The rental landscape is changing with new legislation after April 1st, making it much more expensive and difficult to evict a bad tenant who knows how to manipulate the system. You could be stuck for a year or more trying to rid yourself of someone who does not pay the rent. Even if you rent out the property via a letting agent many of them are very poor. If they make mistakes you as the landlord are legally responsible. Landlording is not for amateurs.

PrincessofWells · 21/03/2026 03:44

It's unclear in which country the rental will be?

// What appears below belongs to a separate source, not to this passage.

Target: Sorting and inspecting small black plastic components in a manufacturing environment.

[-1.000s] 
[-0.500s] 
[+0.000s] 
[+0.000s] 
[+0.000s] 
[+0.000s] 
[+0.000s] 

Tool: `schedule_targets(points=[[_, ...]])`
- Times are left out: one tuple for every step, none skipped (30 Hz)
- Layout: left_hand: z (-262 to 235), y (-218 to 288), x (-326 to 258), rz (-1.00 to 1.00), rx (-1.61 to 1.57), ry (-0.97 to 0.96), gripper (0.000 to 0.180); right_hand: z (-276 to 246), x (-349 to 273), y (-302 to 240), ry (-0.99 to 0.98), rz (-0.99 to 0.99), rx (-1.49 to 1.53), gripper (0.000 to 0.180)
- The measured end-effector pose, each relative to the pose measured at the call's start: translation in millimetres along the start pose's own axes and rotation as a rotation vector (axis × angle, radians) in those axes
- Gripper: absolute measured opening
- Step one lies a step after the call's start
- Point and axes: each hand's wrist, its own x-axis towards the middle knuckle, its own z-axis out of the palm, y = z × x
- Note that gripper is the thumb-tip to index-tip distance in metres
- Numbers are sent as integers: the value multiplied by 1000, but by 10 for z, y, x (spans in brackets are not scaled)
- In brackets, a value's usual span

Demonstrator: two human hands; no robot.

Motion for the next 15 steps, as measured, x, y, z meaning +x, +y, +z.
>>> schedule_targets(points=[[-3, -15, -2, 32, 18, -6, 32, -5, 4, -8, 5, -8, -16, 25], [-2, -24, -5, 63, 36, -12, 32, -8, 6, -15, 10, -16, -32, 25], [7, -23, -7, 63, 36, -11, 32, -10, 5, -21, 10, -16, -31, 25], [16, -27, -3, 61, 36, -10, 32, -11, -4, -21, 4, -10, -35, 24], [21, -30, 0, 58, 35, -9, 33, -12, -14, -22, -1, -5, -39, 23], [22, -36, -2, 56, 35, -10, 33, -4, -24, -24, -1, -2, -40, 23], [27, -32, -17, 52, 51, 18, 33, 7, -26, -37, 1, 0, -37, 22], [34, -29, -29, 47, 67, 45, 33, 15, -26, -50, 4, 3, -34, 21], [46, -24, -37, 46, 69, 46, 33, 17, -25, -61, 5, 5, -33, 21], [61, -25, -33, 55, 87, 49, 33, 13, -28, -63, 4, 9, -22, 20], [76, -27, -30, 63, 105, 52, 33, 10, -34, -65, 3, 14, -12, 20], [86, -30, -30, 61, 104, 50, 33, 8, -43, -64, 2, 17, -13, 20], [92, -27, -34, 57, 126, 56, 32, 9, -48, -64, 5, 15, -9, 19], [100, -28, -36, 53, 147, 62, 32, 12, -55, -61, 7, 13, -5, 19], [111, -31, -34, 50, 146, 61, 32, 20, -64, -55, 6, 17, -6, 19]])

Haystackhunting · 21/03/2026 08:33

Very much depends on the kind of Tenant that you get and the kind of Landlord you’re going to be. People are panicking unnecessarily about the Rental law changes in my opinion.
If you’re up-to-date with your paperwork can you send your right to rent documentation? You get your gas certificates done every year and your contract is reasonable and compliant. They shouldn’t be any issues.
However
What you won’t be able to do is hike the rent every one or two years which plenty of landlords have got into the habit of?
You won’t be able to throw them out when it suits you unless it is to sell the house
Personally I think if you can discipline yourself to just put the money from the sale of the UK property into an income generating fund you can use up your isa and your husband’s Isa to get tax-free income generated that way
It would definitely be a lot less hassle

Octavia64 · 21/03/2026 08:35

Laws in Portugal and the U.K. are different.
where is the rental and how much would you need to do with it?

LIZS · 21/03/2026 09:38

Is the potential rental in UK or abroad? If the former there are statutory obligations for landlords, new legislation in May, checks on renters to organise, Non Resident Landlord scheme for income tax plus CGT liability should you sell in future. You would need someone available to manage the property, an agent can charge 10% or more. If you need a mortgage for your new property in Madeira will the lender even take rental income into account as it can be unsteady and how would you cope if there were void periods paying bills as well as your own costs.

Badbadbunny · 21/03/2026 12:04

Have you factored in the income tax on the rental income?